Effect of optogenetic modulation on entopeduncular input affects thalamic discharge and behavior in an AAV2-α-synuclein-induced hemiparkinson rat model.

Objective: Neuromodulation of the globus pallidus internus(GPi) alleviates Parkinson's disease symptoms. The primate GPi is homologous to the rat entopeduncular nucleus (EP). The aim of the present study was to determine if optogenetic modulation of the EP could alter parkinsonian behavior or thalamic discharge in a hemiparkinson rat model.

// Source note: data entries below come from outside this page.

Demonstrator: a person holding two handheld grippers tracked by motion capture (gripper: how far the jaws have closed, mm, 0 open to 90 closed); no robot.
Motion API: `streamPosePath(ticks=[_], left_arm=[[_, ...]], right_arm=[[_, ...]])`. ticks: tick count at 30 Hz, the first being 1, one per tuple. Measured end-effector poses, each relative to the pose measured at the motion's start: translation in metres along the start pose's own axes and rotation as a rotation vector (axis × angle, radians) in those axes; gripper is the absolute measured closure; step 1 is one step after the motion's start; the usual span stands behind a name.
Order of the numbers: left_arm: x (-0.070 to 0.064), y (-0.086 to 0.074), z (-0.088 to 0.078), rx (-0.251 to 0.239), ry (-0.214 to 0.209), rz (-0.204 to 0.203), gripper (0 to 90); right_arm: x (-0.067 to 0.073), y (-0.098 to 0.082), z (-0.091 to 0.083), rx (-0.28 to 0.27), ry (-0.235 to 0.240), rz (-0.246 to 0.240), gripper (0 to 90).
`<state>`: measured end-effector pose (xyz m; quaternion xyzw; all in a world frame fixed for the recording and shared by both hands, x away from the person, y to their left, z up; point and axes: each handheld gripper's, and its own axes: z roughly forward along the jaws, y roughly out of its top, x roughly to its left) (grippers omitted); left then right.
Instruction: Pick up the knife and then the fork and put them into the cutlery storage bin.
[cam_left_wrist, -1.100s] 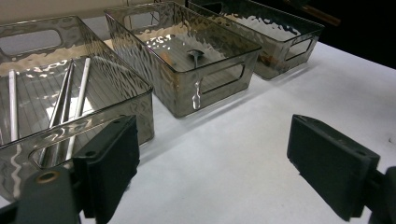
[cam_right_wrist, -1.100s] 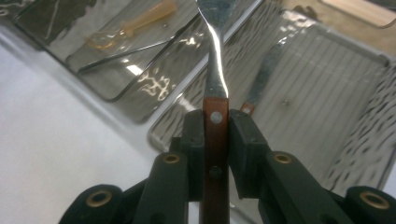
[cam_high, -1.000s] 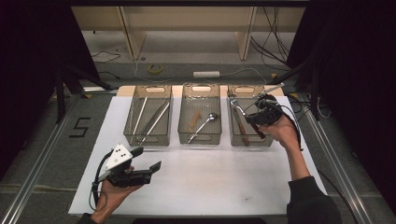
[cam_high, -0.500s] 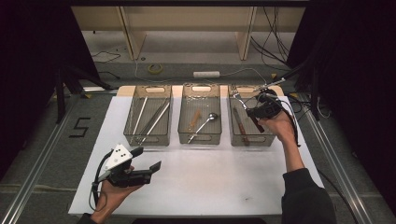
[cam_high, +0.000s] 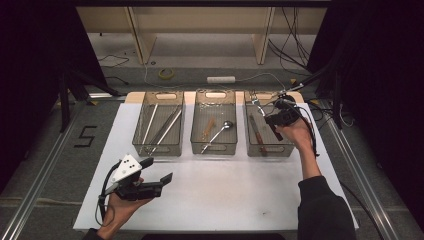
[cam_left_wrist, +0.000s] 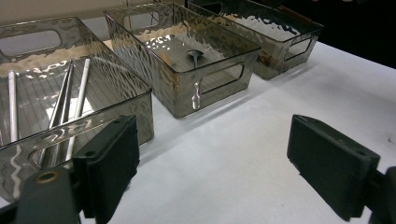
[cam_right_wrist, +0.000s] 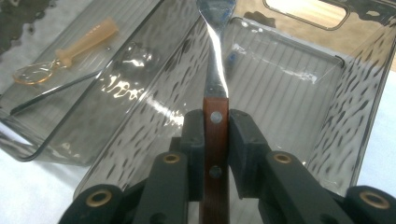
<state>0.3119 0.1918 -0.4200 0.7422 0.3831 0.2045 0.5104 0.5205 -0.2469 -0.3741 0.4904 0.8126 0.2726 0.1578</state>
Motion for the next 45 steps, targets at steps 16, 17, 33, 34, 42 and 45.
streamPosePath(ticks=[16, 17, 33, 34, 42, 45], left_arm=[[0.0, 0.0, 0.0, 0.0, -0.001, 0.0, 16.4], [0.0, 0.0, 0.0, 0.0, -0.001, 0.0, 16.3], [0.0, 0.0, 0.0, 0.001, -0.001, 0.003, 16.3], [0.0, 0.0, 0.0, 0.001, -0.001, 0.003, 16.4], [-0.001, 0.0, 0.0, 0.0, 0.0, 0.003, 16.3], [0.0, 0.0, 0.0, 0.002, -0.001, 0.004, 16.3]], right_arm=[[0.003, -0.003, 0.02, 0.038, -0.028, 0.02, 77.7], [0.002, -0.004, 0.02, 0.041, -0.025, 0.02, 77.7], [0.003, -0.011, 0.034, 0.079, -0.035, 0.052, 77.6], [0.002, -0.012, 0.034, 0.082, -0.034, 0.051, 77.6], [0.004, -0.014, 0.038, 0.098, -0.032, 0.055, 77.5], [0.004, -0.014, 0.041, 0.111, -0.028, 0.05, 77.4]])
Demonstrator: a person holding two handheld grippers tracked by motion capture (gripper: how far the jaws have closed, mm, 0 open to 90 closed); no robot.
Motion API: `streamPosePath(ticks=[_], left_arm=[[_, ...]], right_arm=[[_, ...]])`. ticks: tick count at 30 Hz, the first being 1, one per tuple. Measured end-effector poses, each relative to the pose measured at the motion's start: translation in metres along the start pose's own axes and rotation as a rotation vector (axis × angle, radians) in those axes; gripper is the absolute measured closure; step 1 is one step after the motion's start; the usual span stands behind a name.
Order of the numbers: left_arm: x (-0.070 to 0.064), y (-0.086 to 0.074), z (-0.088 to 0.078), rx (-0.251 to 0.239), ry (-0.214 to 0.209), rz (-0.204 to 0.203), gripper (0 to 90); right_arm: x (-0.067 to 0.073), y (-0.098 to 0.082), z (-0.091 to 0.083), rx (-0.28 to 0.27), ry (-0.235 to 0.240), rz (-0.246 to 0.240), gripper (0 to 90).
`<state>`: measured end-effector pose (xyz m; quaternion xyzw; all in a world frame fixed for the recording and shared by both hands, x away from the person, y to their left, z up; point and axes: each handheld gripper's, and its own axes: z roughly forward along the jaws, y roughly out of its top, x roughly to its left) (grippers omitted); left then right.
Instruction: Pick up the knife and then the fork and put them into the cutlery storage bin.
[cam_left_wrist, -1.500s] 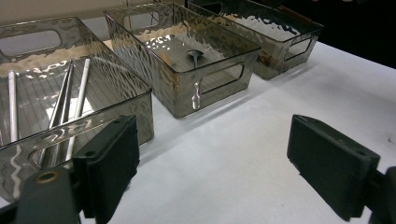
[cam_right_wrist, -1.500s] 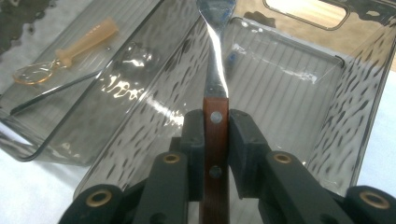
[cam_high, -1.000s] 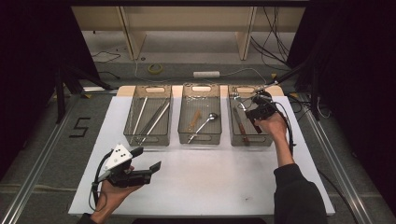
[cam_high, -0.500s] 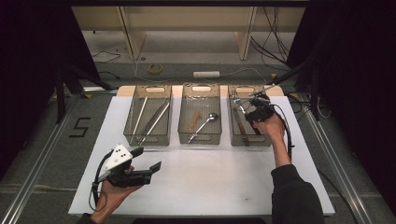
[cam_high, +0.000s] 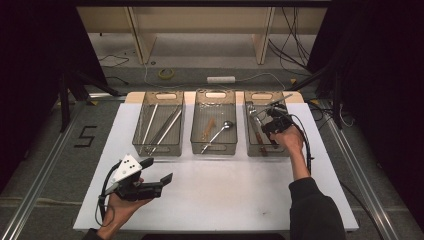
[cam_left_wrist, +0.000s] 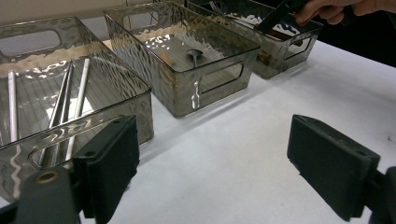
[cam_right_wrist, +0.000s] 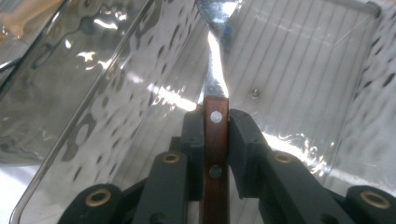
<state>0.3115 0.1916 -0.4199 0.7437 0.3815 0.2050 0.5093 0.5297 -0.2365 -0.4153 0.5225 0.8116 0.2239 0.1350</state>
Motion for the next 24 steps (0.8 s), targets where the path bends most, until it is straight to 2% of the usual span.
streamPosePath(ticks=[2, 3, 5, 7, 8, 10, 24], left_arm=[[0.0, 0.0, 0.0, -0.001, 0.0, 0.001, 16.3], [0.0, 0.0, 0.0, 0.0, 0.0, 0.001, 16.4], [0.0, 0.0, 0.0, 0.0, 0.0, 0.002, 16.3], [0.0, 0.0, 0.0, -0.002, 0.0, -0.001, 16.3], [0.0, 0.0, 0.0, 0.0, 0.0, -0.001, 16.4], [0.0, 0.0, 0.0, -0.001, 0.0, 0.0, 16.4], [0.0, 0.0, 0.0, -0.001, 0.001, -0.001, 16.4]], right_arm=[[0.001, 0.0, 0.001, 0.01, -0.003, -0.001, 77.2], [0.001, 0.0, 0.003, 0.024, 0.013, 0.003, 76.7], [0.002, 0.0, 0.005, 0.053, 0.023, -0.021, 75.9], [0.003, 0.0, 0.006, 0.046, 0.025, -0.011, 66.0], [0.003, 0.001, 0.005, 0.049, 0.041, -0.003, 64.4], [0.004, 0.002, 0.004, 0.041, 0.026, -0.018, 61.6], [0.002, 0.0, -0.007, -0.003, 0.058, 0.007, 53.6]])
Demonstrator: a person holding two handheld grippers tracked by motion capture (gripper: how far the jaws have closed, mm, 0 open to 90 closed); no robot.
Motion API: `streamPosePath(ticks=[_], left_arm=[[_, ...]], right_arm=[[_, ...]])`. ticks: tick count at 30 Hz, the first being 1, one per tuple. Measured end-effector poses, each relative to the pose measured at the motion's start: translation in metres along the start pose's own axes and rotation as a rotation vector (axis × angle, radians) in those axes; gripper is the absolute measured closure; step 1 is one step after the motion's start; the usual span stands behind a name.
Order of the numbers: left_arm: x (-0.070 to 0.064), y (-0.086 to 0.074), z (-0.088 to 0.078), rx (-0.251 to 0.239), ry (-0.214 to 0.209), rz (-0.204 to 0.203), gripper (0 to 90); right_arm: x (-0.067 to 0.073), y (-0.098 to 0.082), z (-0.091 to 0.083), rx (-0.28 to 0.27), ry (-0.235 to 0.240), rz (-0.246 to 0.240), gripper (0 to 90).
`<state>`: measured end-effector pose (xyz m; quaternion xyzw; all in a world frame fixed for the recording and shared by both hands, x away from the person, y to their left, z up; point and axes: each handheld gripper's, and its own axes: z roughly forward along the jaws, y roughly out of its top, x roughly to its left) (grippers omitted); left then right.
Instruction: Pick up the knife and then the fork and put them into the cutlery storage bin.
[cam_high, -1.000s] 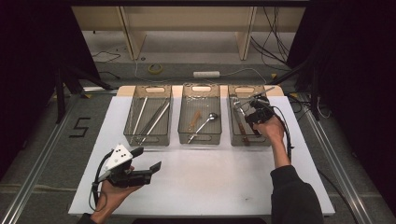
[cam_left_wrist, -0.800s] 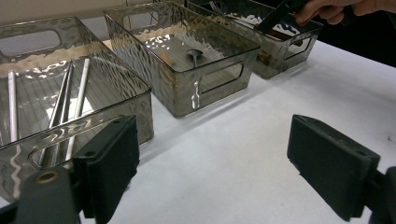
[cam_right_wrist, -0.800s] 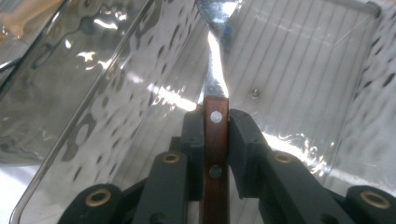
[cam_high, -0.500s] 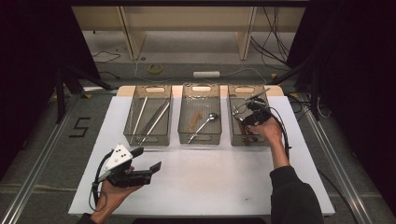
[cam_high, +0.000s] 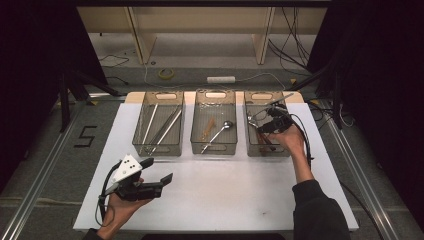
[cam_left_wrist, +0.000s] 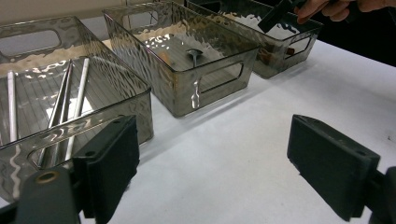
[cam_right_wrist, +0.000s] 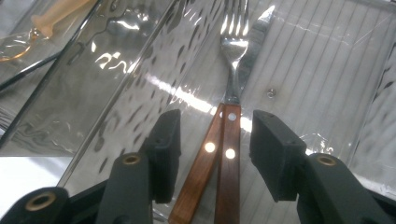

Methods: We injected an adeno-associated virus type-2 expressing α-synuclein (AAV2-α-syn) into the substantia nigra pars compacta (SNc) of the right hemisphere and confirmed parkinsonian behavior using an amphetamine-induced rotation test. Then we injected activated or inhibited neurons, using the channelrhodopsin2 (ChR2)/halorhodopsin (NpHR) system in the EP of the hemiparkinson rat model and examined downstream effects in vivo. We assessed alterations in parkinsonian behaviors using the stepping and cylinder tests before, during, and after optogenetic stimulation.

Results: Importantly, optogenetic inhibition of the EP improved parkinsonian motor behaviors. When we monitored thalamic neuronal activity following optogenetic neuromodulation in vivo, and we observed alterations in thalamic discharge The thalamic neuronal activity is increased for optogenetic inhibition stimulation, whereas decreased for optogenetic activation stimulation.

Conclusions: Taken together, our data demonstrate that optical neuromodulation of the EP can successfully control contralateral forelimb movement and thalamic discharge in an AAV2-α-synuclein-induced hemiparkinson rat model.